Gold Price Faces Headwinds Below $2,000 Amid Fed’s Rate Strategy and Stronger US CPI
As Gold (XAU/USD) navigates through a bearish consolidation phase under the significant $2,000 threshold, it finds itself grappling with a two-month low. This downward trend is largely influenced by the market’s anticipation that the Federal Reserve will sustain elevated interest rates due to the robustness of the US economy and persistent inflation concerns.
Impact of US Inflation Data on Gold
Recent US inflation figures have played a pivotal role in shaping expectations. The release of the US inflation report, indicating a stronger-than-anticipated persistence of inflation, has reinforced the case for higher US Treasury bond yields, thereby exerting pressure on Gold, which does not yield interest.
Specifically, the headline US CPI increased by 0.3% in January, with the year-over-year rate cooling to 3.1% from December’s 3.4%, surpassing market forecasts.
Similarly, the Core CPI, which omits the volatile food and energy sectors, echoed this trend by aligning with the previous month’s rise of 3.9%.
Federal Reserve’s Stance and Gold’s Trajectory
This backdrop of solid US macroeconomic data coupled with unyielding consumer price inflation leaves the Federal Reserve with scant incentive to hasten interest rate cuts.
According to the CME Group’s FedWatch Tool, the probability of a rate reduction in April hovers slightly above 35%, with expectations tilting towards no cuts until at least the June policy meeting.

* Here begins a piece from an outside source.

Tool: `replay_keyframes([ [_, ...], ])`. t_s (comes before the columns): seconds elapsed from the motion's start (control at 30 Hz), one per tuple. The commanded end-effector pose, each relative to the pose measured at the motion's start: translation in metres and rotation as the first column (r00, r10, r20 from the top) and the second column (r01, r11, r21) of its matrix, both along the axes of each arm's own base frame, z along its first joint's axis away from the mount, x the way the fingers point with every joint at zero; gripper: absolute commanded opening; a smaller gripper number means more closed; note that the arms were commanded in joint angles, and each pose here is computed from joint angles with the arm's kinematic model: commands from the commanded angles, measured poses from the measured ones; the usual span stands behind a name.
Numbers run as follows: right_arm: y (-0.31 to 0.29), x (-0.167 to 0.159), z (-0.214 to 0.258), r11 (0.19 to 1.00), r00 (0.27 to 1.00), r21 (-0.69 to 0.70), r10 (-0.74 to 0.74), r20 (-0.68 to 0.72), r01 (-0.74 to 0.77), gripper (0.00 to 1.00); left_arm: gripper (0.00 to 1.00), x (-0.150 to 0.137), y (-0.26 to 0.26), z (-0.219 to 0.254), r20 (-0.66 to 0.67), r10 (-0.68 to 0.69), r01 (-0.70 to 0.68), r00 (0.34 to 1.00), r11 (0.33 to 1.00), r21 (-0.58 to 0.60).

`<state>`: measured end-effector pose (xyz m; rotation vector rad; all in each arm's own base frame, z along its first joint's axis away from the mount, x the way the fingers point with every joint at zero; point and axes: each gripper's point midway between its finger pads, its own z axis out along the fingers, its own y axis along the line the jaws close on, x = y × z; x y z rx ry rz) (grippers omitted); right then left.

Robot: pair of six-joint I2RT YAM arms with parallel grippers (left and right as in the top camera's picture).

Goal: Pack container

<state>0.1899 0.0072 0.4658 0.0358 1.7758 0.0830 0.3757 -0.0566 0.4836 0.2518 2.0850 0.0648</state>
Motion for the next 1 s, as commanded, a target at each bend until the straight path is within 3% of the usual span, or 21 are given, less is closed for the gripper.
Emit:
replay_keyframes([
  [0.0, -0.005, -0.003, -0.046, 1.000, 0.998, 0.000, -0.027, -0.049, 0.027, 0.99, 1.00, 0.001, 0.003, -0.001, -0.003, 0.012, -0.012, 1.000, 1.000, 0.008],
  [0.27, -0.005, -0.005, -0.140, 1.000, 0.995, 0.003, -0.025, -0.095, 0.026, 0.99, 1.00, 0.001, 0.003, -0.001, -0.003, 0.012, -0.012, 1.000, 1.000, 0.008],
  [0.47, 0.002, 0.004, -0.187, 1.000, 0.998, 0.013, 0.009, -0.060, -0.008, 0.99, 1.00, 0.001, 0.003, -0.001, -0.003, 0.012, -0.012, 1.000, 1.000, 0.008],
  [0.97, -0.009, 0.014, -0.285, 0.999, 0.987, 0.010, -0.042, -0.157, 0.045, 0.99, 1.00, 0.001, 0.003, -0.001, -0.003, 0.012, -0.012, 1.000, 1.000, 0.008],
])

This scenario has propelled the yield on the benchmark 10-year US government bond to its peak since December 1, bolstering the US Dollar’s position.
Gold Price Forecast
On February 14, GOLD hovered at $1992.855, showing negligible change within the last 24 hours. The precious metal currently trades below its pivot point of $2004.468, indicating a bearish outlook.
Resistance levels are set at $2020.041, $2031.460, and $2044.437, which Gold needs to surpass to shift momentum. Support is found at $1988.896, followed by $1976.179 and $1966.166, providing crucial buffers against further declines.